Tutuguri
In der Philharmonie besuchten wir eine Darbietung von Wolfgang Rihms Tutuguri, nach Antonin Artauds Gedicht, uraufgeführt in Berlin 1982. Zum Glück hatte ich die Weitsicht, die Karten im Februar zu kaufen, als ich noch bei der KBB angestellt war, so hatten wir sehr gute Plätze. Es war allerdings ohnehin nicht ausverkauft, verrückterweise. Ich meine, jede siebentausendste Beethoven-Sinfonie-Aufführung ist ausverkauft, aber nicht solche Beosnderheiten der zeitgenössischen Musik, die man wirklich selten erleben kann.
Wo der Rihm nur all diese Ideen hernahm! Unglaublich. Das Ding ist wirklich ein ziemlicher Wahnsinn, ein Orchesterwerk mit unzähligen Schlaginstrumenten (man kennt das ja von Rihm) plus zugespieltem Chor und einer Artaud-Figur auf der Bühne, die als „schreiender Mann“ geführt wird. Zuerst 95 Minuten lang, drei Sätze (oder „Bilder“), dann eine längere Umbaupause — und dann nochmal 40 Minuten, aber mit nur 10 Schlaginstrumentalisten, vier von ihnen im Gebäude im Zuschauerraum platziert. Rihm-Schüler Jörg Widman dirigierte, was mit ein Grund war, die Karten zu kaufen. Sofern man das noch dirigieren nennen kann… Das war eher eine Art 130-minütiges Workout. Widman ist sichtlich nicht mehr der Jüngste (ich habe ihn in den letzten Jahren mehrfach auf der Bühne gesehen), doch er tanzt und springt trotzdem vor dem Orchester herum, als wäre er 23. Ein Tuch, um regelmäßig das Gesicht vom Schweiß zu befreien, hatte er passenderweise am Dirigentenpult.
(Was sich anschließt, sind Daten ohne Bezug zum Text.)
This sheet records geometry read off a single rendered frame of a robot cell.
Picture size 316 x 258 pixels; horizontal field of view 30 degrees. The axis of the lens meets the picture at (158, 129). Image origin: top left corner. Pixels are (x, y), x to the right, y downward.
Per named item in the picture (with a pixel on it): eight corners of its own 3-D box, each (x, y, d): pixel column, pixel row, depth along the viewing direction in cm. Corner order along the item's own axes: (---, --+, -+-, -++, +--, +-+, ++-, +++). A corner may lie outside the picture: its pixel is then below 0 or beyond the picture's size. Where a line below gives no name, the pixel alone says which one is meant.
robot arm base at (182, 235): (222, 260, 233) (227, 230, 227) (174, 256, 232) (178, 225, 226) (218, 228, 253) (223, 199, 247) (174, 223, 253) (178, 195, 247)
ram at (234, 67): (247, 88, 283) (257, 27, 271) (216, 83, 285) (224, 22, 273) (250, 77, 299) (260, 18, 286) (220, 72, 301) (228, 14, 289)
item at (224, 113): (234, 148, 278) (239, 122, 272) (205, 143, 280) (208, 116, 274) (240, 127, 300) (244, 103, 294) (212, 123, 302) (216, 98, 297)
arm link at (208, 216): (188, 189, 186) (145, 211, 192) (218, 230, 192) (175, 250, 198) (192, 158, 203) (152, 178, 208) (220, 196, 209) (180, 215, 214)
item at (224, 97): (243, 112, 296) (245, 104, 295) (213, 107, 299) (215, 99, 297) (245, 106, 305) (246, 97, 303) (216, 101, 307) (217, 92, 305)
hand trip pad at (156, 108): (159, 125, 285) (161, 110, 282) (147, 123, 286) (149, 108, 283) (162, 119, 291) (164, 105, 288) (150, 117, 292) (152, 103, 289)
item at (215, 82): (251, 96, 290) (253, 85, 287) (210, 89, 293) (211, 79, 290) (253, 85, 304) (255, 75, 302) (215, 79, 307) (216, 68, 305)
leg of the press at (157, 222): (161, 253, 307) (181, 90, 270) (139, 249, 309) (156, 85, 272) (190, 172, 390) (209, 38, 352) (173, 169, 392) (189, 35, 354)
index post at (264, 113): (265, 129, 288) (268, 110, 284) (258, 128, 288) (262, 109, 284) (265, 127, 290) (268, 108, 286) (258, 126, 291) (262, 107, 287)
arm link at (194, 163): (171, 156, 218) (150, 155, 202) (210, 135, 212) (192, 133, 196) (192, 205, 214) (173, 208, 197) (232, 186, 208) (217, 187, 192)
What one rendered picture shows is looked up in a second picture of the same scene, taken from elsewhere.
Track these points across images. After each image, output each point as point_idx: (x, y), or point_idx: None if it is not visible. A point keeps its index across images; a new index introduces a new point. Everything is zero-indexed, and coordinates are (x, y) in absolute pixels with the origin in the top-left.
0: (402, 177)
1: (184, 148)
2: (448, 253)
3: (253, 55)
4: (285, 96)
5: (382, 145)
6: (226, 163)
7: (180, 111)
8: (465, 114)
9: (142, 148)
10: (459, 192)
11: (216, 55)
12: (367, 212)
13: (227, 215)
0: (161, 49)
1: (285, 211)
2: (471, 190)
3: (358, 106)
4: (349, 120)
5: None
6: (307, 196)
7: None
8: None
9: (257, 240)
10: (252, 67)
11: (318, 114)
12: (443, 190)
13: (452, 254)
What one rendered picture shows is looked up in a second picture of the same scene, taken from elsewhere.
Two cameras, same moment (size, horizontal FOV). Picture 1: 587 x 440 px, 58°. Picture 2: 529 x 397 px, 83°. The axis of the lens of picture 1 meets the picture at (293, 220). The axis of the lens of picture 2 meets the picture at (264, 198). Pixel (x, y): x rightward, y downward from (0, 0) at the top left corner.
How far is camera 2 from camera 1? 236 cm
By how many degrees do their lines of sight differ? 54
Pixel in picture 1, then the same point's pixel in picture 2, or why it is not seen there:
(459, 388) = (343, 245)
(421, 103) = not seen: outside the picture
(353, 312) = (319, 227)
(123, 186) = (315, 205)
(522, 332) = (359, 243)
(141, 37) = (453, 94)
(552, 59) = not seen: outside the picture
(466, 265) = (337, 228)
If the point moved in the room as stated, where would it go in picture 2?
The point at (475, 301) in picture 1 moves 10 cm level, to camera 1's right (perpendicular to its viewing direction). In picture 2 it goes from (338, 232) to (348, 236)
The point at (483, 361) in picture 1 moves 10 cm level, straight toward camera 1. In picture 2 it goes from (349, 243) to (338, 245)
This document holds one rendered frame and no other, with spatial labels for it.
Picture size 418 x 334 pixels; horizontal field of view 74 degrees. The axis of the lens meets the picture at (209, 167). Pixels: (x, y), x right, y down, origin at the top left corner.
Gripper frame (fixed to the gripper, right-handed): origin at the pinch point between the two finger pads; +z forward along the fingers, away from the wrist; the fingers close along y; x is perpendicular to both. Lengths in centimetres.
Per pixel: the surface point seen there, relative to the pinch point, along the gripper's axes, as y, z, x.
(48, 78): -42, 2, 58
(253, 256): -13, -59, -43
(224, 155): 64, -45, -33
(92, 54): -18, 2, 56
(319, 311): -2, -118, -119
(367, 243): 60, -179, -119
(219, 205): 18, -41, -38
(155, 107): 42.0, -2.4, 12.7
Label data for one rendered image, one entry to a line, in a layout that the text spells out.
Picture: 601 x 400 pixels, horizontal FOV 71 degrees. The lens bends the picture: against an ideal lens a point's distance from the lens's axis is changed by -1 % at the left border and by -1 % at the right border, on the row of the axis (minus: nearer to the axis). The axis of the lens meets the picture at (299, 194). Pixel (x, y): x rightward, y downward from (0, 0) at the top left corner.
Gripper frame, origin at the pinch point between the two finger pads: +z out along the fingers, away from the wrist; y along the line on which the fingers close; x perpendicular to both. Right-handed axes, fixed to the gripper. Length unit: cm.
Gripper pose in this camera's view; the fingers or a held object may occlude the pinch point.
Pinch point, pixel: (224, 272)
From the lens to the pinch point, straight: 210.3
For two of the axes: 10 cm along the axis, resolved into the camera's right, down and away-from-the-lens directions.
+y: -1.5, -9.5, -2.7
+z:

Rihm hat sich in seinen jungen Jahren hier weit rausgewagt, und die Musiker genossen sichtlich diese einmalige Gelegenheit, so in die vollen gehen zu können. Laut war’s streckenweise auch. Es wurden Ohrstöpsel zur Verfügung gestellt. Die Einstützenden Neubauten hätten das in ihren „alten Tagen“ nicht expressiver geben können. Schauspieler und Rezitator Michael Engelhardt hat für die Produktion von Tutuguri eine Neuübersetzung der Texte Antonin Artauds erstellt und gemeinsam mit Jörg Widmann, dem Dramaturgen Mark Sattler und dem Lichtgestalter Markus Güdel eine eigene Aufführungsversion geschaffen, die sich speziell in der Verwendung des Texts von der 1982er Fassung unterscheidet.
Was für eine Darbietung, was für ein Werk!
Im Deutschlandfunk Kultur gibt es am 31. Oktober 2026 um 19:05 Uhr wohl eine Aufzeichnung davon zu hören.